Further, the inner-layer covered stent consists of a covering film and a stent layer, and the covering film and the stent layer are connected in a heat seal or stamping mode and the like. In the implantation process, the outer-layer bare stent is released after the outer-layer bare stent is released, the outer-layer bare stent released firstly presses a false cavity of the dissected aneurysm and provides a fixing place for the inner-layer covered stent. The inner-layer covered stent and the outer-layer bare stent are fixed through the compression stress, are not in direct contact with the vascular wall, can adjust the length and the release position of the inner-layer covered stent according to the vascular lesion condition, and are suitable for treating the aneurysm of which the aneurysm opening is close to an important side branch vessel. For the dissected aneurysm which is pressed by the outer bare stent, the inner-layer covered stent only needs to cover the laceration of the dissected aneurysm, aiming at the disease condition, the length of the inner-layer covered stent can be greatly reduced, the flexibility of the inner-layer covered stent is also obviously improved, and the treatment effect is obviously improved under the condition that a plurality of side branch blood vessels are arranged nearby. When the dissecting aneurysm has a plurality of crevasses at the near end and the far end of the important side branch blood vessel simultaneously, so that a blood flow passage is formed in the false cavity, two or more inner layer covered stents can be adopted to respectively block the crevasses, and the important side branch blood vessel is reserved.
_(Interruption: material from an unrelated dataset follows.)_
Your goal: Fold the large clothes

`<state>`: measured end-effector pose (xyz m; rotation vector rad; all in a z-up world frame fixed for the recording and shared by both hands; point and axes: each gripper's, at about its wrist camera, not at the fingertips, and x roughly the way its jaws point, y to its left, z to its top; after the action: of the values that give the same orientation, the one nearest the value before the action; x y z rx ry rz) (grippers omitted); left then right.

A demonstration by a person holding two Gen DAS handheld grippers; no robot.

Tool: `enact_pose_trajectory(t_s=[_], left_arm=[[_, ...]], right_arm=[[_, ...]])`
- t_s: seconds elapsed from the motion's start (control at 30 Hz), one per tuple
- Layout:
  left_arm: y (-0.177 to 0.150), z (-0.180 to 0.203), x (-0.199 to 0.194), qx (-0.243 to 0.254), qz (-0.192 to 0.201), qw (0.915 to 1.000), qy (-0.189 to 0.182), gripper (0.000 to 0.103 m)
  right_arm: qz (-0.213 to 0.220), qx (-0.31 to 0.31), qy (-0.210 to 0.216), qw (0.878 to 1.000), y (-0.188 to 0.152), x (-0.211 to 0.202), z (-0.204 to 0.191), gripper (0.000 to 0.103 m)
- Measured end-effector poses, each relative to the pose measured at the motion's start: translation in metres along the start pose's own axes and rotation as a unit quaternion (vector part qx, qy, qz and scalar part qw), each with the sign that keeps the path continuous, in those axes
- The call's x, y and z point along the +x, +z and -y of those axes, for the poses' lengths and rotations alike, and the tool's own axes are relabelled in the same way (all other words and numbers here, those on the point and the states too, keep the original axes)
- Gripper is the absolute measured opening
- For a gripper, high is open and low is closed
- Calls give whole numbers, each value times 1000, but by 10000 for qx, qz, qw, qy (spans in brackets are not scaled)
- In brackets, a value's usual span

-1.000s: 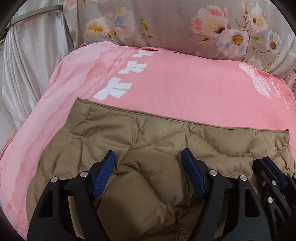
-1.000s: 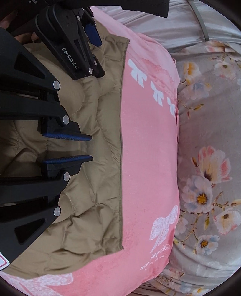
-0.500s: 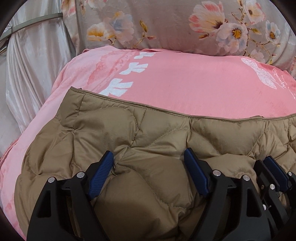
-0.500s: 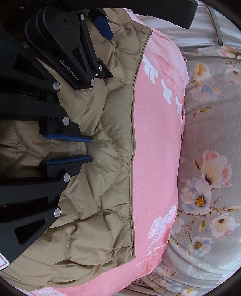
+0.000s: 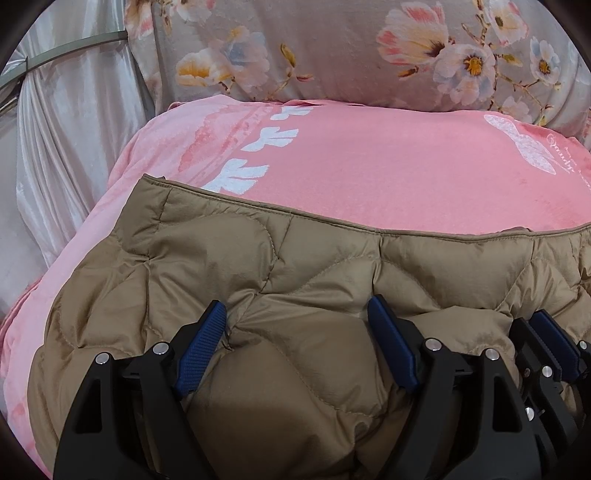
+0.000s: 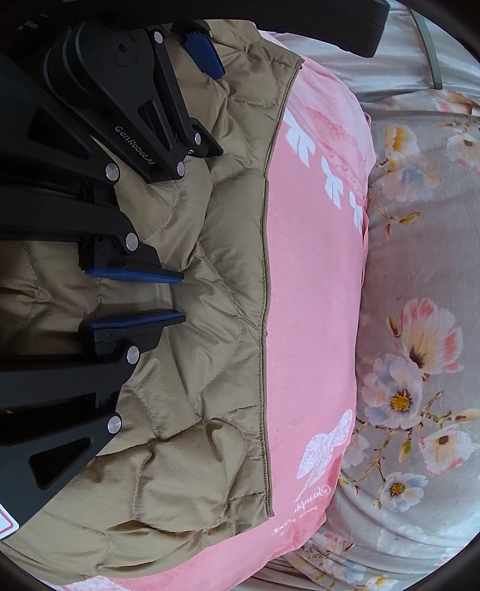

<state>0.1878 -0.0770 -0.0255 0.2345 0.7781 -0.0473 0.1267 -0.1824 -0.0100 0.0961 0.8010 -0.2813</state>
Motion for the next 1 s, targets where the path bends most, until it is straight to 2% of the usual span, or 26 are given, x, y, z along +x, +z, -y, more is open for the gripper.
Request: enact_pose_trajectory(t_s=[0.47,0.63,0.73,0.83,0.87,0.93,1.0], left_arm=[[-2,3,1,19,39,9998,187,80],[1,-4,1,-99,-38,9999,-25,82],[1,-25,-6,-398,-237,9975,-524,84],[-5,-66,-29,-948,-409,9894,-1023,84],[-7,-82,-39,-1074,-391,9868,-1145,85],[-16,-118,-60,-1271,-303,9852,-1110,90],[-30,-157,-76,-1478,-254,9842,-946,91]], right_arm=[[3,-10,-25,10000,0,2,1,16],[-19,45,73,10000,-2,3,8,16],[-89,49,225,9997,0,4,15,17],[-272,-129,179,9994,7,-8,13,20],[-209,-75,270,9994,9,-18,12,21],[-28,146,692,9975,10,-43,9,27],[-7,99,982,9951,8,-58,-1,27]])
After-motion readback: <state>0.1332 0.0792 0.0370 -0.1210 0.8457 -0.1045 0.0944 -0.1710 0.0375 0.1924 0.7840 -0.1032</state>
The invention provides a design principle of an outer-layer bare stent and an inner-layer covered stent structure, which comprises the following steps: the coverage rate of the outer bare stent is 10-20%, which is less than the coverage rate (20-30%) of the stent layer of the inner covered stent, and the shielding effect of the outer bare stent on important collateral blood vessels is reduced. The specific structure may be an open-loop or closed-loop structure such as a corrugated type, a Z-type, and a mesh type. The following is a detailed description of the corrugated structure, and other structures can be designed according to the above design principle. The medical device company may adjust the stent size and coverage according to the patient's specific condition.

The invention provides a selection principle of a bracket material, which comprises the following steps: before implantation, the initial tensile strength is higher than 300MPa, the yield strength is higher than 200MPa, the elongation is larger than 20%, in the first six months of degradation after implantation, the yield strength of the outer layer bare stent material is higher than 150MPa, the yield strength of the inner layer stent material is higher than 100MPa, and degradation products are nontoxic. The initial tensile strength and the elongation percentage ensure that the stent is not broken when the saccule is expanded, the diameter of the selected stent is 10-20% larger than the diameter of a normal blood vessel, when the saccule is contracted, the stent is contracted under the resilience force of the blood vessel wall and reaches balance, when the invention is used for aneurysm caused by atherosclerosis, the stent can also be subjected to the resilience force of compressed fat and cholesterol, so the initial yield strength required by the stent material is higher than 200MPa, after 6 months, endothelialization of a lesion position is basically finished, the yield strength of an outer bare stent can be properly reduced to 150MPa, and the inner stent is mainly used for laminating a covering film on the outer bare stent, so the yield strength of the inner stent can be lower than that of the outer bare stent but higher than 100 MPa.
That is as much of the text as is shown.